■ Problem
Where the records below show a line containing "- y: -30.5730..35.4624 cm", start copying; end with the line containing "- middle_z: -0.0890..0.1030", and copy it too.

Available data below:

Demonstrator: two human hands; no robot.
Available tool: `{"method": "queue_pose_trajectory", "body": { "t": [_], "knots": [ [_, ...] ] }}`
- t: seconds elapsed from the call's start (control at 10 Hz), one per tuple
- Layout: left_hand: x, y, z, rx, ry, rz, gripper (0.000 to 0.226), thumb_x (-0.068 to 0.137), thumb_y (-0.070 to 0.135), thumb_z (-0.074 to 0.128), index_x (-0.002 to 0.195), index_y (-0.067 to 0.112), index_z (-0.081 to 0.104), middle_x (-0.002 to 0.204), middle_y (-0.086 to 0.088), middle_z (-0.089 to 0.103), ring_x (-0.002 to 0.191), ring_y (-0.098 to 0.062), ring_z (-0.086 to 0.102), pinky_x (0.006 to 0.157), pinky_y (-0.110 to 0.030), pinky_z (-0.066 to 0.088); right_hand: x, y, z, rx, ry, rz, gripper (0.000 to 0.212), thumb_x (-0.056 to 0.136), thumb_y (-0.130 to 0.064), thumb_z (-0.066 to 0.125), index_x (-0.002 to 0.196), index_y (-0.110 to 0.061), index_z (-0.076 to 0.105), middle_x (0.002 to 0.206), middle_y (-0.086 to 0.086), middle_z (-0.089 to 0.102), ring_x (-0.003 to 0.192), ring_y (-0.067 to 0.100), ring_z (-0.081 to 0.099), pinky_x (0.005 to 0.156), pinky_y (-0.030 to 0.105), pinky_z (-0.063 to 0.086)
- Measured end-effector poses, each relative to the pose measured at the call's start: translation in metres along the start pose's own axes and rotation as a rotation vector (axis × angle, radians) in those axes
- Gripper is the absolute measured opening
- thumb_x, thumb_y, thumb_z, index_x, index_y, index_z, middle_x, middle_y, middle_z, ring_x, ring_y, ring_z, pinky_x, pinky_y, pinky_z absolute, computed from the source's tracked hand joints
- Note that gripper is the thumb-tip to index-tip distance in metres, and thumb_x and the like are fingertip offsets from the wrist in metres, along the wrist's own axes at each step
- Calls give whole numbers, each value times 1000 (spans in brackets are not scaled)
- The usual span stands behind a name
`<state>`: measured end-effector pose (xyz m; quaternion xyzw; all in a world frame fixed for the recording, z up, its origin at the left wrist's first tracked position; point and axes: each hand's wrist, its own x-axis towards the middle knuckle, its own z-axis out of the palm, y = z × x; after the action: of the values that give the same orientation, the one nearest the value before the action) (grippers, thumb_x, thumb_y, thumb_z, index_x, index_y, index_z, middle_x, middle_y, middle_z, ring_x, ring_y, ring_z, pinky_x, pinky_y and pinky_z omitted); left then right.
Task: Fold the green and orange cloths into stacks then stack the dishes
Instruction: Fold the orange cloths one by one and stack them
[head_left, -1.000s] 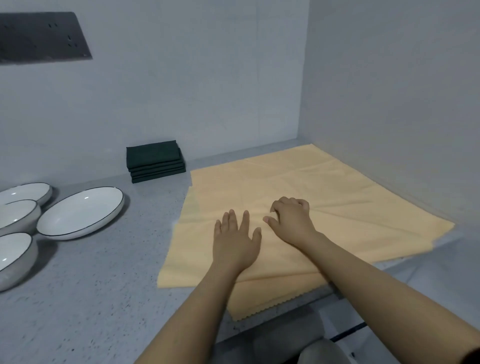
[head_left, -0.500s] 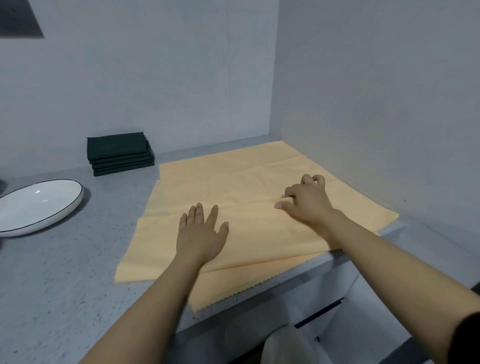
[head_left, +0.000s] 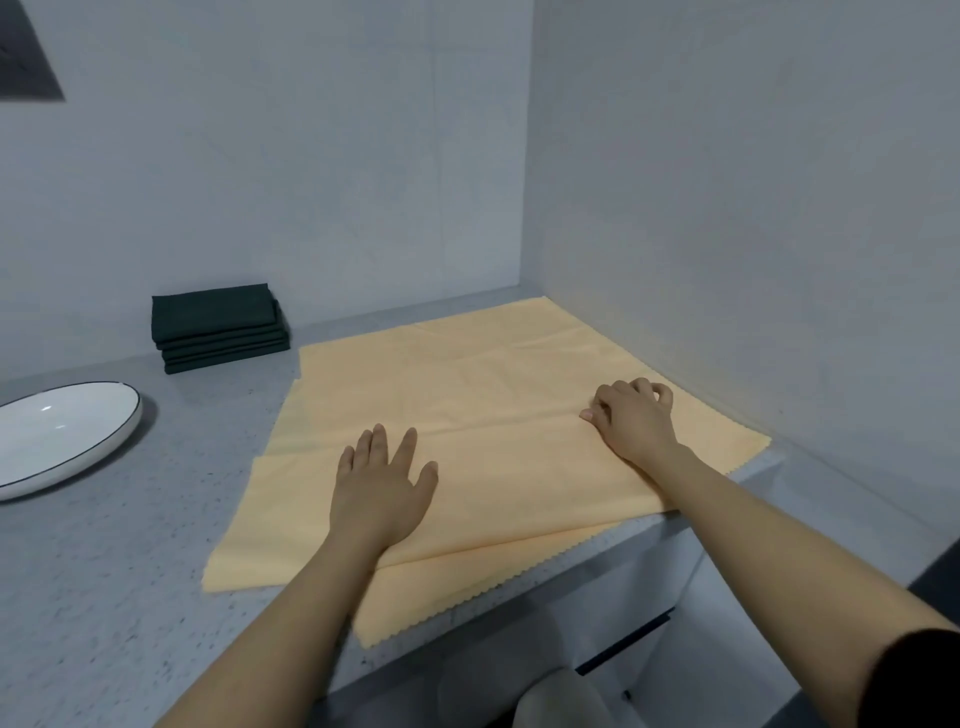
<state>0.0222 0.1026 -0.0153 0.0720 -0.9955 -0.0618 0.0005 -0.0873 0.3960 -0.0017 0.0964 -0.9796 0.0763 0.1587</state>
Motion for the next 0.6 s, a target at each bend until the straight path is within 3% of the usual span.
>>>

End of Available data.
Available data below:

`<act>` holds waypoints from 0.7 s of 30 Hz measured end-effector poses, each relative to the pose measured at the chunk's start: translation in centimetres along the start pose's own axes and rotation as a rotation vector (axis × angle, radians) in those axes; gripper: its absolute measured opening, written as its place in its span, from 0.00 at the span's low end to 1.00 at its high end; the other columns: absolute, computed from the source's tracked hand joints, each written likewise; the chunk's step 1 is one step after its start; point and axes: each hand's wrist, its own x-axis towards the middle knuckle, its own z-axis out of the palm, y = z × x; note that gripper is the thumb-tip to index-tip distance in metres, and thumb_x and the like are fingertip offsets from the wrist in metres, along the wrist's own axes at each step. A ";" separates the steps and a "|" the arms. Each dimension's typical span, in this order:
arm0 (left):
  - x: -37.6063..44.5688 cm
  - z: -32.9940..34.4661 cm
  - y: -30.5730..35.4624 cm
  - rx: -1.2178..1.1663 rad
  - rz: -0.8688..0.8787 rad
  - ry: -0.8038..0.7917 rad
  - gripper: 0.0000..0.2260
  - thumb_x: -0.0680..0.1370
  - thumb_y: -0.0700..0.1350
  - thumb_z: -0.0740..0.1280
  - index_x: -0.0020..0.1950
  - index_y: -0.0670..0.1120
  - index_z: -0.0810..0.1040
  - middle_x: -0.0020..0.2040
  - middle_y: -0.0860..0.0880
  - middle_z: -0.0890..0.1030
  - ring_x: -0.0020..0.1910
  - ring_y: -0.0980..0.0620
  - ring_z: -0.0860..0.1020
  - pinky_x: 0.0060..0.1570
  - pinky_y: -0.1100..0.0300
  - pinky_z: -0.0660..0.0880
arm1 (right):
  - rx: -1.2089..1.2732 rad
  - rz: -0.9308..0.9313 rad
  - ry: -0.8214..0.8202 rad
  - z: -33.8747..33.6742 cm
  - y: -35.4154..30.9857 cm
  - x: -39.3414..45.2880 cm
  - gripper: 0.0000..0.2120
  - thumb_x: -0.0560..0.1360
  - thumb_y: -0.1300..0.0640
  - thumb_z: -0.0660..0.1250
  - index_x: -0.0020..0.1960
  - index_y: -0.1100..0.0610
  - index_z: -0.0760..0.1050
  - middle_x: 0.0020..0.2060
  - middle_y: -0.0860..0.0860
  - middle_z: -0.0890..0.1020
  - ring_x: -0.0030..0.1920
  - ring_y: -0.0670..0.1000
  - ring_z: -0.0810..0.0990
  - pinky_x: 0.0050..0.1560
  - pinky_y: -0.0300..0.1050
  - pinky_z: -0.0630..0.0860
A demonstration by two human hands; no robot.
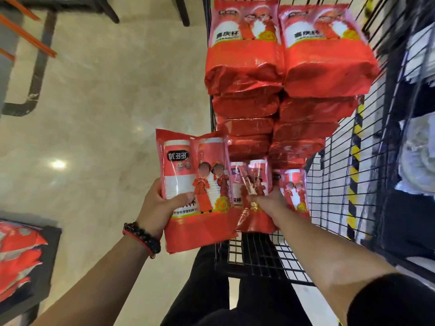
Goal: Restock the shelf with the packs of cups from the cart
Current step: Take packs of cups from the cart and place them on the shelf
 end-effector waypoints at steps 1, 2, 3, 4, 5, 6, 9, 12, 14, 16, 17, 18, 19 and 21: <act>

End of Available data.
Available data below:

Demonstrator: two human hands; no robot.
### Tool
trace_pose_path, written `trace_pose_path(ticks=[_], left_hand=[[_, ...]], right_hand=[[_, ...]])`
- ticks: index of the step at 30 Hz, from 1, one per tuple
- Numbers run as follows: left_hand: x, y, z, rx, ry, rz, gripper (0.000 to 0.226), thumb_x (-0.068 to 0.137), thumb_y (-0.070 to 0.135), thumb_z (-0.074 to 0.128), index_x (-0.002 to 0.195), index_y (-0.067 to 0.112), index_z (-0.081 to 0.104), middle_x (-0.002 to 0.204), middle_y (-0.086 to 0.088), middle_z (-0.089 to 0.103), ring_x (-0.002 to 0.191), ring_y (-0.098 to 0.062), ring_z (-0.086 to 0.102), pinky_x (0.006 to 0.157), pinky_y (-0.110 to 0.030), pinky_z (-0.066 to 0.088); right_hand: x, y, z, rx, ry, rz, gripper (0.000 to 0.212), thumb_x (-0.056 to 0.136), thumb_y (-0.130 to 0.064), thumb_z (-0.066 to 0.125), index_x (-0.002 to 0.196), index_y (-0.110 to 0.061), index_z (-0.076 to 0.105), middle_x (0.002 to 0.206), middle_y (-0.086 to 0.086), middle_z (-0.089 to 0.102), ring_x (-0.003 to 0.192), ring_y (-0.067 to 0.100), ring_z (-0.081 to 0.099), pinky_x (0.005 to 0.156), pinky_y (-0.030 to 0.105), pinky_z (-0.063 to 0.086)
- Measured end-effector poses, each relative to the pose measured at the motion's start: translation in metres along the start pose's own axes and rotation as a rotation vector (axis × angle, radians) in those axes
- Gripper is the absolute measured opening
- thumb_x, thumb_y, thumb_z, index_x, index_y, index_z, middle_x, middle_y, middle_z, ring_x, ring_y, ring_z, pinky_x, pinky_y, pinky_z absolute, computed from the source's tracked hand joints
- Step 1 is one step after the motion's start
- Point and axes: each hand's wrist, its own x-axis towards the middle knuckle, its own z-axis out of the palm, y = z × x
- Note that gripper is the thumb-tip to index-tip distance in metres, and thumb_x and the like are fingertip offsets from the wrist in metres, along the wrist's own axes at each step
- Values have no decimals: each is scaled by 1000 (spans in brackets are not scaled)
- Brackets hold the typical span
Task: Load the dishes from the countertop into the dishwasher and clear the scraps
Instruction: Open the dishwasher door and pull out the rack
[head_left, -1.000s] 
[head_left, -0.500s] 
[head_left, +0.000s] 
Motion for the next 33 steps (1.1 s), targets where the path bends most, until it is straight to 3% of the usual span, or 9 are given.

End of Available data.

■ Answer space
  - y: -30.5730..35.4624 cm
  - rx: -1.2178..1.1663 rad
  - rz: -0.8688..0.8787 rad
  - ry: -0.8038..0.7917 rad
  - gripper: 0.0000..0.2260
  - thumb_x: -0.0680..0.1370
  - thumb_y: -0.0700..0.1350
  - thumb_z: -0.0740..0.1280
  - index_x: -0.0020..0.1950
  - index_y: -0.0670..0.1120
  - index_z: -0.0810..0.1040
  - middle_x: -0.0020..0.2040
  - middle_y: -0.0860..0.0880
  - middle_z: -0.0890..0.1030

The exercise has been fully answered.